Again that tight smile. "He's being watched, don't worry. If he sneezes I'll know it."
"Oh." Vickie was surprised for a moment, then relieved that Smith already had helpers on hand. She returned to her original line of questioning. "Do you have family and friends in Washington?"
"In Washington what I have mostly are associates, teammates, a few helpers, a lot of hinderers." He hesitated a
beat, then added, "Plenty of competitors."
"Esther never told me exactly what you do in the White House . . ."
"Esther Cahan. Nice woman. Very bright."
"What do you do there?"
He stopped and leaned on the railing that circled the lake In the darkness her white skirted suit looked almost ethereal. Despite her age she was an attractive woman, Smith realized. Not as lushly exotic as the belly dancer but nice legs, a neat figure, probably good muscle tone underneath that tan.

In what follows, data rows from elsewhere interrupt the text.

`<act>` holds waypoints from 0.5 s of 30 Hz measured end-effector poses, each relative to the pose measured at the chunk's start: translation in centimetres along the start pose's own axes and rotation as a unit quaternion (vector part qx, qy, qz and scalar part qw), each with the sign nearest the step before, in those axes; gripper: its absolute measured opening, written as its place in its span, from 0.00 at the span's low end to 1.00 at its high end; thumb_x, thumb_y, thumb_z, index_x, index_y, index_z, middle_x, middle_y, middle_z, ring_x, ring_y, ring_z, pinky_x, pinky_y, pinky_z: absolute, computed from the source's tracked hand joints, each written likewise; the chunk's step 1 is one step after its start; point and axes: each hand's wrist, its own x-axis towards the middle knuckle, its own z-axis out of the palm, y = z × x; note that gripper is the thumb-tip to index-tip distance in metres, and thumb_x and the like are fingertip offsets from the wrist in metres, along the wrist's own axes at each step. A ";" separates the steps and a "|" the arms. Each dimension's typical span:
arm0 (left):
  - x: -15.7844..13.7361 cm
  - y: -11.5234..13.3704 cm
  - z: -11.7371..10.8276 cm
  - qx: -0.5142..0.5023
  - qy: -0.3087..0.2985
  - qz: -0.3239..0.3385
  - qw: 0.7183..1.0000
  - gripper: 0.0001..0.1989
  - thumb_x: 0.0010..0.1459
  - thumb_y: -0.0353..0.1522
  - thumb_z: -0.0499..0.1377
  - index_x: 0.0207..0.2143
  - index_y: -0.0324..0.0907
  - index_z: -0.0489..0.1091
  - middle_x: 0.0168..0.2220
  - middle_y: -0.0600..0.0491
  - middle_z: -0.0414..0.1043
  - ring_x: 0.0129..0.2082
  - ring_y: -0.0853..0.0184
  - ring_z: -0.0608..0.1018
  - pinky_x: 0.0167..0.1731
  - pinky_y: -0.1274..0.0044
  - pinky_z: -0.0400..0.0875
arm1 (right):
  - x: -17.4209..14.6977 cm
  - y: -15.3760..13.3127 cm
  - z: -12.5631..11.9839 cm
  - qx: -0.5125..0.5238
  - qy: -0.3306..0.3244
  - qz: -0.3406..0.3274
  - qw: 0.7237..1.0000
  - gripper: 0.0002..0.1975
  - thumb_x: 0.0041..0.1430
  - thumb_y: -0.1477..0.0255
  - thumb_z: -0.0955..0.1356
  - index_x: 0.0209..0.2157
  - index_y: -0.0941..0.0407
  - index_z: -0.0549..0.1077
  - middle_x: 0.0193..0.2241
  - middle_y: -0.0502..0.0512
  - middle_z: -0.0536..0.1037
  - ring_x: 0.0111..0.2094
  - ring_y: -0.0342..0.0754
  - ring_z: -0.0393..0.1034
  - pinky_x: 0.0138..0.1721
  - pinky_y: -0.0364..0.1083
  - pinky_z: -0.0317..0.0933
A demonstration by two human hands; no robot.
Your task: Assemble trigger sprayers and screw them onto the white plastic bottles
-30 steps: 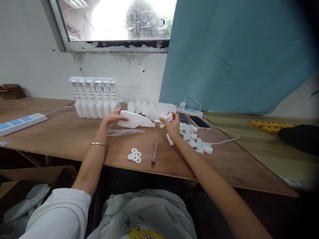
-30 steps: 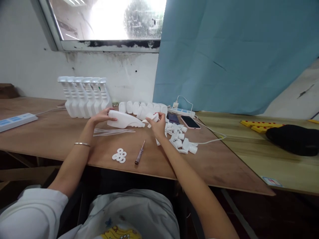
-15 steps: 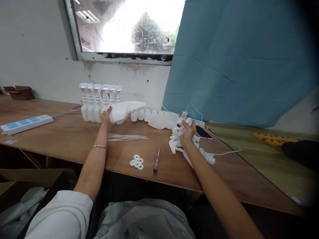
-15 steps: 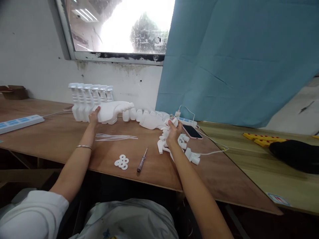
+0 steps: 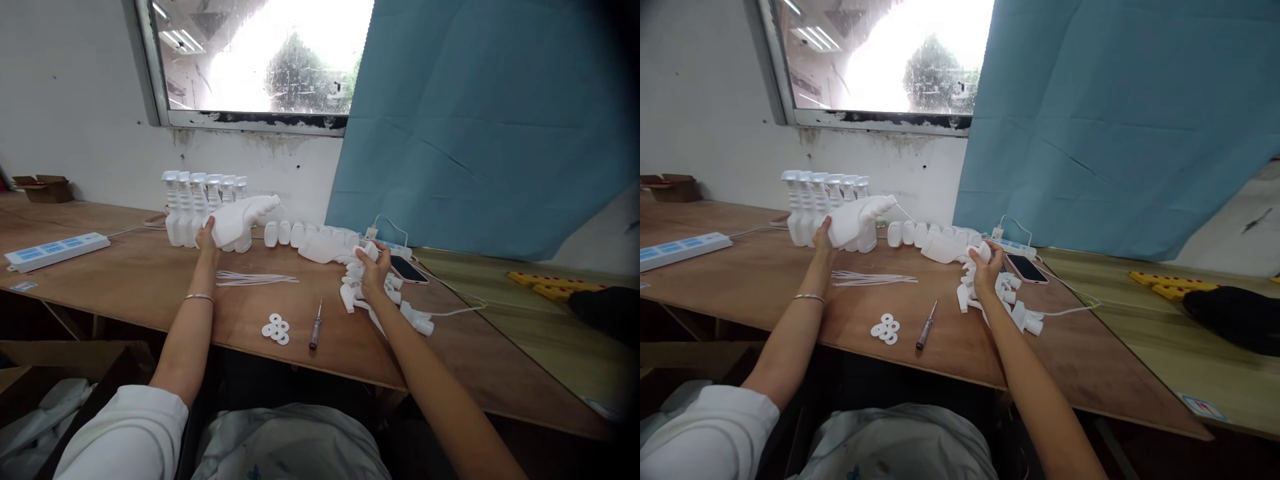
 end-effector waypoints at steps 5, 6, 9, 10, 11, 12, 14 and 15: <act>0.1 -0.1 0.0 0.017 0.015 0.013 1.000 0.23 0.39 0.47 0.61 0.32 0.39 0.66 0.28 0.51 0.71 0.32 0.66 0.75 0.29 0.77 0.72 | -0.1 -0.6 0.0 0.016 0.019 -0.004 1.000 0.26 0.33 0.68 0.73 0.37 0.56 0.64 0.32 0.48 0.68 0.33 0.43 0.65 0.41 0.47 0.60; 0.2 -0.2 0.0 0.022 0.014 0.014 1.000 0.23 0.39 0.47 0.61 0.32 0.39 0.66 0.29 0.51 0.71 0.33 0.66 0.75 0.29 0.77 0.72 | -0.2 -0.8 0.0 0.018 0.021 -0.001 1.000 0.26 0.33 0.68 0.73 0.37 0.56 0.64 0.32 0.48 0.68 0.33 0.43 0.65 0.40 0.47 0.60; 0.4 -0.3 0.0 0.025 0.005 0.011 1.000 0.23 0.39 0.47 0.61 0.33 0.39 0.66 0.31 0.50 0.71 0.34 0.66 0.75 0.29 0.77 0.72 | -0.3 -1.0 0.1 0.022 0.020 0.005 1.000 0.27 0.34 0.68 0.73 0.38 0.56 0.63 0.31 0.48 0.69 0.33 0.44 0.66 0.39 0.47 0.61; 0.4 -0.3 0.0 0.018 0.004 0.008 1.000 0.23 0.39 0.46 0.61 0.33 0.39 0.66 0.31 0.50 0.72 0.34 0.66 0.75 0.29 0.77 0.72 | -0.4 -1.1 0.1 0.023 0.018 0.006 1.000 0.27 0.34 0.68 0.73 0.39 0.56 0.63 0.31 0.49 0.69 0.32 0.44 0.66 0.39 0.47 0.60; 0.5 -0.4 0.0 0.010 0.005 0.003 1.000 0.23 0.39 0.45 0.61 0.34 0.39 0.66 0.32 0.50 0.72 0.34 0.66 0.75 0.29 0.78 0.72 | -0.4 -1.1 0.1 0.025 0.017 0.007 1.000 0.28 0.34 0.68 0.73 0.39 0.56 0.62 0.31 0.49 0.69 0.32 0.45 0.66 0.39 0.47 0.60; 0.4 -0.4 0.0 0.003 0.007 -0.002 1.000 0.22 0.39 0.44 0.62 0.34 0.39 0.66 0.33 0.50 0.72 0.34 0.66 0.75 0.29 0.78 0.72 | -0.4 -1.1 0.1 0.027 0.015 0.007 0.999 0.28 0.33 0.69 0.73 0.39 0.57 0.62 0.31 0.49 0.70 0.32 0.45 0.66 0.39 0.47 0.60; 0.4 -0.3 0.0 -0.005 0.010 -0.007 1.000 0.22 0.40 0.43 0.62 0.35 0.39 0.66 0.34 0.49 0.72 0.36 0.66 0.75 0.30 0.78 0.72 | -0.4 -1.1 0.1 0.029 0.013 0.008 0.999 0.29 0.33 0.69 0.73 0.40 0.57 0.62 0.31 0.49 0.70 0.32 0.45 0.67 0.39 0.48 0.60; 0.3 -0.3 0.0 -0.003 0.007 -0.008 1.000 0.22 0.41 0.42 0.62 0.36 0.38 0.66 0.35 0.49 0.72 0.36 0.65 0.75 0.30 0.78 0.72 | -0.4 -1.1 0.1 0.028 0.012 0.008 1.000 0.29 0.34 0.69 0.73 0.40 0.57 0.62 0.30 0.49 0.70 0.32 0.45 0.67 0.39 0.48 0.61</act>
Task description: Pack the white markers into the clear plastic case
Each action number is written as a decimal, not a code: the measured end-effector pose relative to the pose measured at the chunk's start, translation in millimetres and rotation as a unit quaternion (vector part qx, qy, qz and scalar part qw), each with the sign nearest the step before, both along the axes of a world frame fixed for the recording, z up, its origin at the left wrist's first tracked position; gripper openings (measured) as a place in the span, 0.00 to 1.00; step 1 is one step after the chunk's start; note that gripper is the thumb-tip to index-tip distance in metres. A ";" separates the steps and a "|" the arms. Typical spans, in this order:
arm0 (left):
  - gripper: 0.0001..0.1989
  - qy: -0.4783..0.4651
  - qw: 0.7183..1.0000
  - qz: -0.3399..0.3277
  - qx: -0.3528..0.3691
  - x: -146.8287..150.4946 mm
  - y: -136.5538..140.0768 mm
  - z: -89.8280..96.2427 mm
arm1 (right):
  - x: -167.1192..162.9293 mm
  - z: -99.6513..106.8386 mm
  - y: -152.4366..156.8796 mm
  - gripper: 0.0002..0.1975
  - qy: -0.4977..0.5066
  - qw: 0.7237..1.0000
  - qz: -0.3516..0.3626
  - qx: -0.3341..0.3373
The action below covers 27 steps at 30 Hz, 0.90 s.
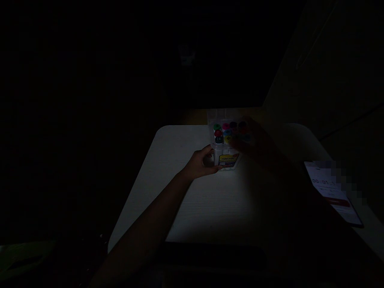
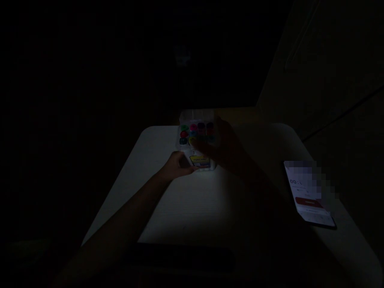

He asked, "What are you after, Vickie?"
"Me?" The question caught her by surprise and she had to make time to think. "What do you mean?"
"You're an extremely attractive woman and the boss's right hand. I'll admit that I'm young and handsome and incredibly attractive. And unattached. But why did you invite yourself to dinner with me? You could've told me about Peterson in your office. What are you after?"
Vickie decided that he was too sharp to play games with. "Your job in the White House," she said. "Whatever it is."
He gaped at her, then threw his head back and laughed. "My job? And then what do I do? Retire to Disney Village?"
"No," Vickie replied. "You move up."
For a long moment he made no reply. Finally, "I don't think you have any idea of what a shark pool Washington really is."
"I have some idea," she said. "I've been there."
"And you want to help me get ahead, is that it? Because of your motherly instinct?"
She ignored his sarcasm. "If I help you then you can help me. Isn't that the way the game is played?"
"This isn't a game, kid. It's deadly real."
"So am I," Vickie snapped. "I don't intend to be Kyle Muncrief's nursemaid forever."
"Are you sleeping with him?"
"With Kyle?" She almost laughed aloud. She almost said that Kyle was not interested in any woman older than twelve. But she caught herself. "Never sleep with the boss. It's foolish."
"Amen." He said it with a fervor that made her wonder.
Then he added, "My hotel's about a fifteen minute walk from here."
"Let's get my car from the parking lot."
"Good thinking. you can park all night at the hotel."
And, Vickie said to herself, this will seal the bargain. He knows I'm not telling him everything but he's willing to go along with it as long as I'm willing to go along with him. Smiling inwardly, she thought that it might be the best deal she had made in a long time.